Task details: Pick out the lines below that include the string "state".

The input:
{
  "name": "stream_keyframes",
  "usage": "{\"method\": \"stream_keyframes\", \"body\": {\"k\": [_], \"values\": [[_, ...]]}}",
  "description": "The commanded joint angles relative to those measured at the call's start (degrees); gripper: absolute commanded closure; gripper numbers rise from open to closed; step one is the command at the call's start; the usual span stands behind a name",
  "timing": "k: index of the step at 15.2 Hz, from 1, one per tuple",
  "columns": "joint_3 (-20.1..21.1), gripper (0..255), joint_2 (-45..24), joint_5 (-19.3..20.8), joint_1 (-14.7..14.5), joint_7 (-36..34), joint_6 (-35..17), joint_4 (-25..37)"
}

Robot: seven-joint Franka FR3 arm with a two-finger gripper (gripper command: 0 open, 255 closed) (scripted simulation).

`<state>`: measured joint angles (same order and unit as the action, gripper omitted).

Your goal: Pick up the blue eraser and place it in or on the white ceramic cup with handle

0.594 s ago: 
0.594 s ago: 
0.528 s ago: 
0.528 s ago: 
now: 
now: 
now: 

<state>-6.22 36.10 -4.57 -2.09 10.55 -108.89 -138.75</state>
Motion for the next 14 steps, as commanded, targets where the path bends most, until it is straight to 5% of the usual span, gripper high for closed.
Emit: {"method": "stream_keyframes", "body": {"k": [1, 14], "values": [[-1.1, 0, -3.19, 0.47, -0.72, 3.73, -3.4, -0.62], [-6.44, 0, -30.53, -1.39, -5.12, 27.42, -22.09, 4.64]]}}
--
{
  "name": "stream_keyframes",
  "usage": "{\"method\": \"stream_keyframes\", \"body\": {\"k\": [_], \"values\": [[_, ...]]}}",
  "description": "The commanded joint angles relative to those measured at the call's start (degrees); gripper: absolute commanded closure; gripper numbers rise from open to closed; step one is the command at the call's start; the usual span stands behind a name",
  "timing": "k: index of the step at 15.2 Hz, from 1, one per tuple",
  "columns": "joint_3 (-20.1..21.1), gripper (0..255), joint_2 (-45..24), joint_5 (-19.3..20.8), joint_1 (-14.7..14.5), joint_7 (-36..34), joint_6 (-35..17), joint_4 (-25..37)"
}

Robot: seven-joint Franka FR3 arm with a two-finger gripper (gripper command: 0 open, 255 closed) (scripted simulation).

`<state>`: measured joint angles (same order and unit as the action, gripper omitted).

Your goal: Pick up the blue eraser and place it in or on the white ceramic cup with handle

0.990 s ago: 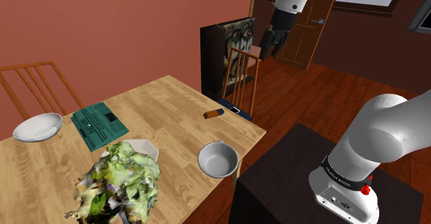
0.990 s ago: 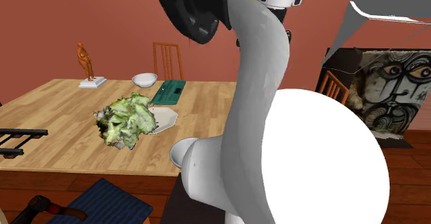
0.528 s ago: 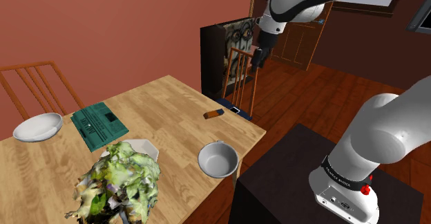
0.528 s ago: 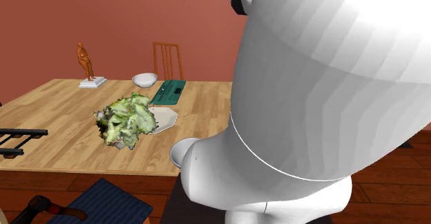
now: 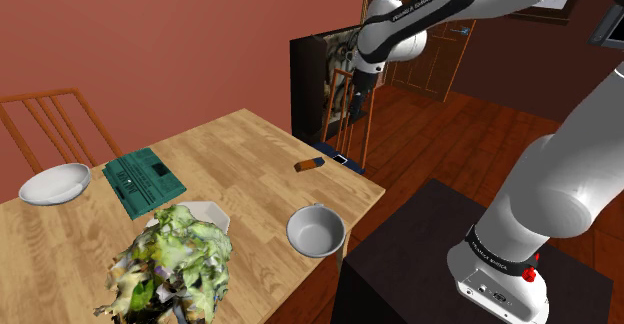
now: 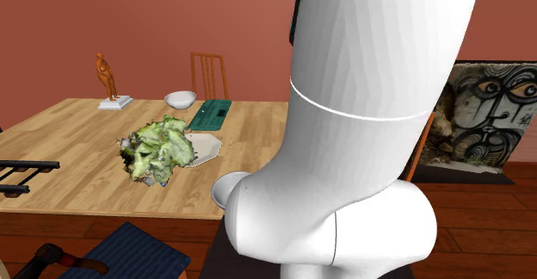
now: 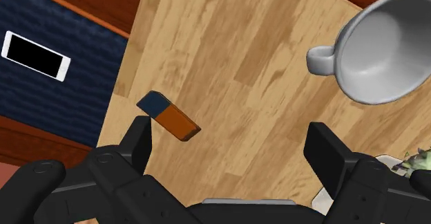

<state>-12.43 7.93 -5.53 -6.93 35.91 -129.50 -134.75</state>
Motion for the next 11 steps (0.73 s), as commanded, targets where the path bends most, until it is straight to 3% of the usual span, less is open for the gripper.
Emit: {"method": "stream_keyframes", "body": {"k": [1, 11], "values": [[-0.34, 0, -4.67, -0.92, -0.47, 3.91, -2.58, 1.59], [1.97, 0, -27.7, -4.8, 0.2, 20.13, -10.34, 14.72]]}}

Written solution:
`<state>`: measured joint angles (same order and unit as the action, gripper omitted).
<state>-6.22 36.10 -4.57 -2.09 10.55 -108.89 -138.75</state>
`<state>`: measured joint angles (same order and unit as the action, gripper omitted).
<state>-12.43 7.93 -5.53 -6.93 35.91 -129.50 -134.75</state>

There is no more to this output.